## BRIEF
Tell how many lines in the data below contain "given", using one number as the whole reply.

## THE INPUT
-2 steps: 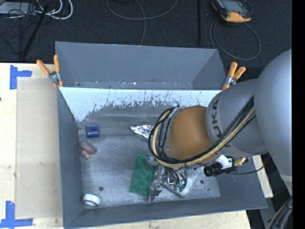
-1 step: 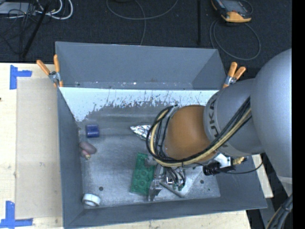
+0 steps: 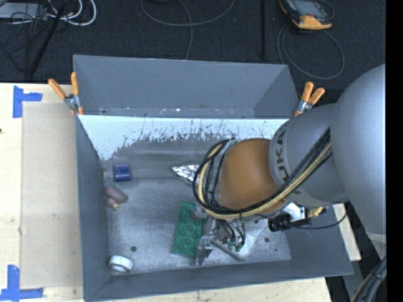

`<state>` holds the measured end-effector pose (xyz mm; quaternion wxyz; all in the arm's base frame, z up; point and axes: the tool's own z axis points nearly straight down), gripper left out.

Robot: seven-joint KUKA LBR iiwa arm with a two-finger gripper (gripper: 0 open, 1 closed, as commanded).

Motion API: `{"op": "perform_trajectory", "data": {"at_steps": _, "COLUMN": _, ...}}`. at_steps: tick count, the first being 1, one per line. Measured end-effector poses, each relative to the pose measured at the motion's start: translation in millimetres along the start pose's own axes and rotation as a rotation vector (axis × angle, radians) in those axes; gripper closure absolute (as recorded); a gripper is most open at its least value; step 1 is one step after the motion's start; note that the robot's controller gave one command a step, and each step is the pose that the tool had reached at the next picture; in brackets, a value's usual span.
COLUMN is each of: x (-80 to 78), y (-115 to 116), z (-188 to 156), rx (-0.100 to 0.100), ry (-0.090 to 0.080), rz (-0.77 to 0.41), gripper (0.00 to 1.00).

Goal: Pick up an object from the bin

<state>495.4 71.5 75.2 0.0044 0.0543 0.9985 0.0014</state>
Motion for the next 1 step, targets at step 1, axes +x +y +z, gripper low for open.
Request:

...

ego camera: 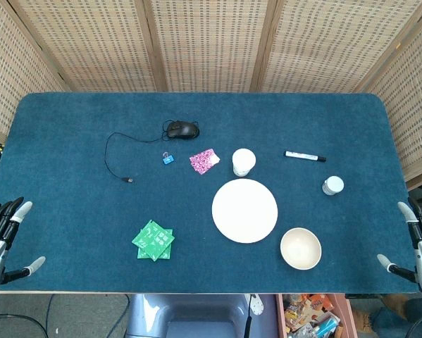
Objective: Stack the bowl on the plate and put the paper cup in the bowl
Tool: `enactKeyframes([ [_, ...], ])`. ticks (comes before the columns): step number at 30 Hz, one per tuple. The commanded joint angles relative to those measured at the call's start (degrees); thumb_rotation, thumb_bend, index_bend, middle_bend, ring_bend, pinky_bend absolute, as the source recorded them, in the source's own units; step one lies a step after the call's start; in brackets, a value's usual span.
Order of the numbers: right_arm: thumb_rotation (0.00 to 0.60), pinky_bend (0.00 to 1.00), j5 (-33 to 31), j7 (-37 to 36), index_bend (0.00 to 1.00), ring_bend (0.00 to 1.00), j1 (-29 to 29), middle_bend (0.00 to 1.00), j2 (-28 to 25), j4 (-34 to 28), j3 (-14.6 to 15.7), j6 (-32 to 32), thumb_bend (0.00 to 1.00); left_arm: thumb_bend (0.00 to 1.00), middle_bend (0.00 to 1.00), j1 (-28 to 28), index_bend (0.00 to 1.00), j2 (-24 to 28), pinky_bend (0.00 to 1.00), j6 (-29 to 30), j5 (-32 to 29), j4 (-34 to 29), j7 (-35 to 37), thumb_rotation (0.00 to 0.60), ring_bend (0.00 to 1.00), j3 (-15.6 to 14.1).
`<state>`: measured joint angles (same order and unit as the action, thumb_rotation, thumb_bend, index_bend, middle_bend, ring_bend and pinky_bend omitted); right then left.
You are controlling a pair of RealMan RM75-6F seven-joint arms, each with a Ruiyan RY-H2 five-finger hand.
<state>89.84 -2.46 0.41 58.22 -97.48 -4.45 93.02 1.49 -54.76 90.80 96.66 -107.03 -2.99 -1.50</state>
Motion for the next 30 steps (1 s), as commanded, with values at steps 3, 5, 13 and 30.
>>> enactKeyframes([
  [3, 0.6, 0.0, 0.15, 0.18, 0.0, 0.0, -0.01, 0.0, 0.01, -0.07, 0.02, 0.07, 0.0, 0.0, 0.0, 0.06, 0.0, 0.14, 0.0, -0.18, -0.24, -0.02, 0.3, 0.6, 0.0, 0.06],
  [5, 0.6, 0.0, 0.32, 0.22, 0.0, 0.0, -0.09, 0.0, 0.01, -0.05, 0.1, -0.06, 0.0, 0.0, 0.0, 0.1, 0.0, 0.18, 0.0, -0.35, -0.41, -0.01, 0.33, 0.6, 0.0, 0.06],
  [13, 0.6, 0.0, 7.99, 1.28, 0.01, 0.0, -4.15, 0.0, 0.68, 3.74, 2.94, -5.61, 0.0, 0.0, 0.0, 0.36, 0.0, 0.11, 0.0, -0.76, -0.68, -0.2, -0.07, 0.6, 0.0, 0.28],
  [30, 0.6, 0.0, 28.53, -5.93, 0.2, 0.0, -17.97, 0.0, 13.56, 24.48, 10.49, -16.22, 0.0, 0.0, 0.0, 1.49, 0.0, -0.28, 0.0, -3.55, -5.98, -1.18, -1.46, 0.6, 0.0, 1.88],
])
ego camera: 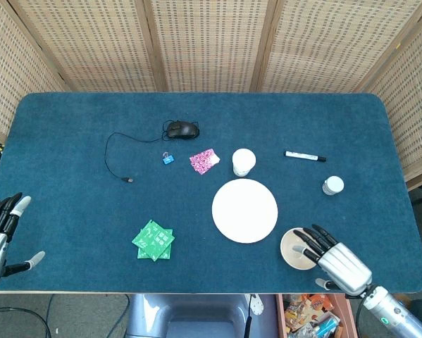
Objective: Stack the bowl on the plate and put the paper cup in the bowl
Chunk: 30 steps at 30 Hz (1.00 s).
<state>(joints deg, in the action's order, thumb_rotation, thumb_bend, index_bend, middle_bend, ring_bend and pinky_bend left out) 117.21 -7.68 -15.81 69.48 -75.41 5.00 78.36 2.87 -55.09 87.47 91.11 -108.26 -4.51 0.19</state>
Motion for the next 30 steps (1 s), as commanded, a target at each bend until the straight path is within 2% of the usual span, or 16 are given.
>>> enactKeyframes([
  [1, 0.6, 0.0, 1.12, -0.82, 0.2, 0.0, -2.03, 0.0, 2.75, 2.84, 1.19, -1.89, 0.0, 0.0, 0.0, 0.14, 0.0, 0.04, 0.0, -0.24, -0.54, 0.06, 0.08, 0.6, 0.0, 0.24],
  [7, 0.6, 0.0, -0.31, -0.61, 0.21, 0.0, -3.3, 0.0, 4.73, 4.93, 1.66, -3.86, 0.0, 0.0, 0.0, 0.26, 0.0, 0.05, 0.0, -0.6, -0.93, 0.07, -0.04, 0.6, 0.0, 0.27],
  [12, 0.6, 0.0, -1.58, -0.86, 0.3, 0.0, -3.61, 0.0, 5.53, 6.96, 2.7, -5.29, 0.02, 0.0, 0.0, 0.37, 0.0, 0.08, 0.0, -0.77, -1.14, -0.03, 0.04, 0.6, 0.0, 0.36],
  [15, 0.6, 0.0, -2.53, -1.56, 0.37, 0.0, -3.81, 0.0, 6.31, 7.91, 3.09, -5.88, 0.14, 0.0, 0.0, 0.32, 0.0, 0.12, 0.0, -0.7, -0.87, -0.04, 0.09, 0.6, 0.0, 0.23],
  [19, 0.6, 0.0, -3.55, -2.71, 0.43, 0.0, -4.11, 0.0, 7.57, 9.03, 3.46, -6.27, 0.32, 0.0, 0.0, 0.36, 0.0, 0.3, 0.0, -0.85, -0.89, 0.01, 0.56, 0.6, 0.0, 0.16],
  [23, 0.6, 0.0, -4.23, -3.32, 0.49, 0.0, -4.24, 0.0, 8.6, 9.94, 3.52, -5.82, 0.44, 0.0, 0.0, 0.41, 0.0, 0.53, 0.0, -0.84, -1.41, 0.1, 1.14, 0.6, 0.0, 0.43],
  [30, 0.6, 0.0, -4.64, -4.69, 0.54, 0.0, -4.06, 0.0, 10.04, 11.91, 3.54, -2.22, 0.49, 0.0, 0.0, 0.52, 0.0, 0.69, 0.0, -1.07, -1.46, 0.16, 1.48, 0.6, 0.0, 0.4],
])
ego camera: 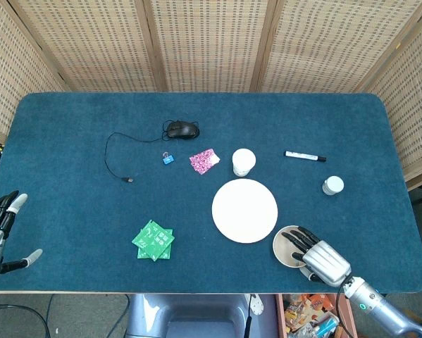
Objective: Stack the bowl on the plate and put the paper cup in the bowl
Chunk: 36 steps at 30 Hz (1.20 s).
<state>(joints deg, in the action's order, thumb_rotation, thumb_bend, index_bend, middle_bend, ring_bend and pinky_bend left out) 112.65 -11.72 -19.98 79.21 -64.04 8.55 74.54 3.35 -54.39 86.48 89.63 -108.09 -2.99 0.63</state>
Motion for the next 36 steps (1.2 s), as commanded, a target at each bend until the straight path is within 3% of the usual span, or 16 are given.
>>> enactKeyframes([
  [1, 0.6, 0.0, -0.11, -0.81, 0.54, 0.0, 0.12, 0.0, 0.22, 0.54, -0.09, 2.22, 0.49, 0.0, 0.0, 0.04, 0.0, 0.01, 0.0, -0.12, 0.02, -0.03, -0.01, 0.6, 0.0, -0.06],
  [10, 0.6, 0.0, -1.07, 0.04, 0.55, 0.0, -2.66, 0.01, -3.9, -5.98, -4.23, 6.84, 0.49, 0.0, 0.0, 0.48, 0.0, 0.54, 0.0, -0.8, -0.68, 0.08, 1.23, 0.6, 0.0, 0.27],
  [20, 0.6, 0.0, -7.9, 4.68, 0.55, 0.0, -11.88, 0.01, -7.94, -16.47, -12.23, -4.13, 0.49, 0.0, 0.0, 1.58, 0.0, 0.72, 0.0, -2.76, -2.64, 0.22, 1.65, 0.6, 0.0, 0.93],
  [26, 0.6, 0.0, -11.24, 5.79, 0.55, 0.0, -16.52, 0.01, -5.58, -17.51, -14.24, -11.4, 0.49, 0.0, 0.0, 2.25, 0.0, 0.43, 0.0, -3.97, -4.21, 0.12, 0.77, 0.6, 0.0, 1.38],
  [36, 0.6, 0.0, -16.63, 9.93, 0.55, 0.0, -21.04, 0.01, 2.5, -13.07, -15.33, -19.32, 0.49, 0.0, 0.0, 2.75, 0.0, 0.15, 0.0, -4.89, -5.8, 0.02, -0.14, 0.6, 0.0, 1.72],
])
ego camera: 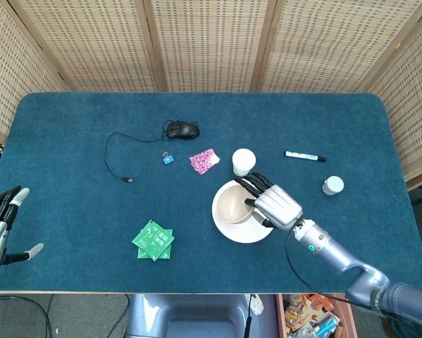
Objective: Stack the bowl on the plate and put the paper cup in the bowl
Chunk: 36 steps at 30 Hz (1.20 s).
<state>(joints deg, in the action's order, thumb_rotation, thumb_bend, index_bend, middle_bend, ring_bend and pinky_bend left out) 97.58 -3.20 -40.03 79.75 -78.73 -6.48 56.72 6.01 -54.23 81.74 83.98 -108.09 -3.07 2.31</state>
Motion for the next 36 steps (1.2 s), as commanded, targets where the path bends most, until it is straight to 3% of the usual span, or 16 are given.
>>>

## WRITTEN ANSWER
3